The Tonkin family did not arrive in Portsmouth until 1892/3 when William Richard's father, William James Tonkin took up a post with the military police at HM Dockyard. As he was listed as a sergeant in 1901 and had come from Gillingham he was probably already serving with the force when he transferred.
William James had been born at Redruth in Cornwall in 1859 and had married Fanny Baldwin at Strood in 1888. Fanny, who appears in later census records as Emily F. Tonkin, had been born in Strood in 1860. The couple had one child, William Richard (b. 1891) whilst living at Gillingham and another, Thomas (b. 1893) after moving to Portsmouth. Their first address was, according to the 1901 census, 2 Pitt Street but by 1911 they had moved to 102 Hampshire Street.

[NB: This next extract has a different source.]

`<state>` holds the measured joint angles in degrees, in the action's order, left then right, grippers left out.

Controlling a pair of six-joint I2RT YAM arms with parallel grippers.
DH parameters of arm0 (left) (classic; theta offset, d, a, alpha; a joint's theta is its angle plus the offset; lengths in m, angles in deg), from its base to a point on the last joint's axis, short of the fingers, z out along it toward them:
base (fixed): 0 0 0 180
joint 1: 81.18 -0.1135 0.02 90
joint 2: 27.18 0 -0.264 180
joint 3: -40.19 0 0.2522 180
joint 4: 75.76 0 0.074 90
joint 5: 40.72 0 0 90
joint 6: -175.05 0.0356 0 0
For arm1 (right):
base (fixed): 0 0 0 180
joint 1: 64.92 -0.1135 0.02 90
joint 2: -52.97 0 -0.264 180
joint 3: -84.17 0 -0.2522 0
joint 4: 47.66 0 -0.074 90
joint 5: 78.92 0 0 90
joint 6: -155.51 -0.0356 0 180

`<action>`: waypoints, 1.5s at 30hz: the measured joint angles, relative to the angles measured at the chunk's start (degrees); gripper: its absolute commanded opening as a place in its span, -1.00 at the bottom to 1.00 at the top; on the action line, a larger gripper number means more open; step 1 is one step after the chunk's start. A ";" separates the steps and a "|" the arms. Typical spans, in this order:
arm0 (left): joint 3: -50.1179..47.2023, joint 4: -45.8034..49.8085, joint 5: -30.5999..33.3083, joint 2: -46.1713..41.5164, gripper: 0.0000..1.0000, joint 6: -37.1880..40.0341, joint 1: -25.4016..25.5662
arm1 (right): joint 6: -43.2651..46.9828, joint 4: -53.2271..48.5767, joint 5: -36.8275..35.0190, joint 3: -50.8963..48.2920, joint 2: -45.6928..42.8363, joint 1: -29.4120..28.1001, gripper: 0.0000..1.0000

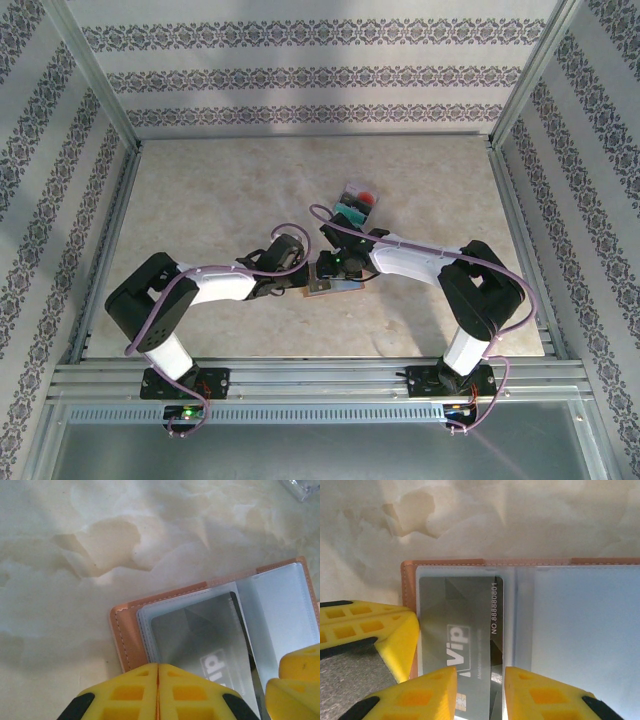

The 1911 census indicates that William James had retired from the police and was working as a labourer in the Dockyard alongside his son William Richard who was employed as a storehouse boy. At the outbreak of the Great War William Richard was 22 years old but he did not volunteer for the army until Frebruary 1916 when he was posted to the Wiltshire Regiment, probably to help make up numbers lost in battle. He arrived on the Western Front in June 1916 and took part in fierce fighting at the Somme where he lost his life on 6th July.
The Commonwealth War Graves Commission (CWGC) list Lance Corporal William Richard Tonkin (24473), 1st Battalion, Wiltshire Regiment, died 06/07/1916. Buried at Lonsdale Cemetery (Grave Ref: III.G.5.).
William Tonkin is commemorated on the Buckland United Reformed Church WW1 Memorial, the St. Wilfrid's Church WW1 Memorial and on the Cenotaph. He is listed in "The National Roll of the Great War", Section X, p379.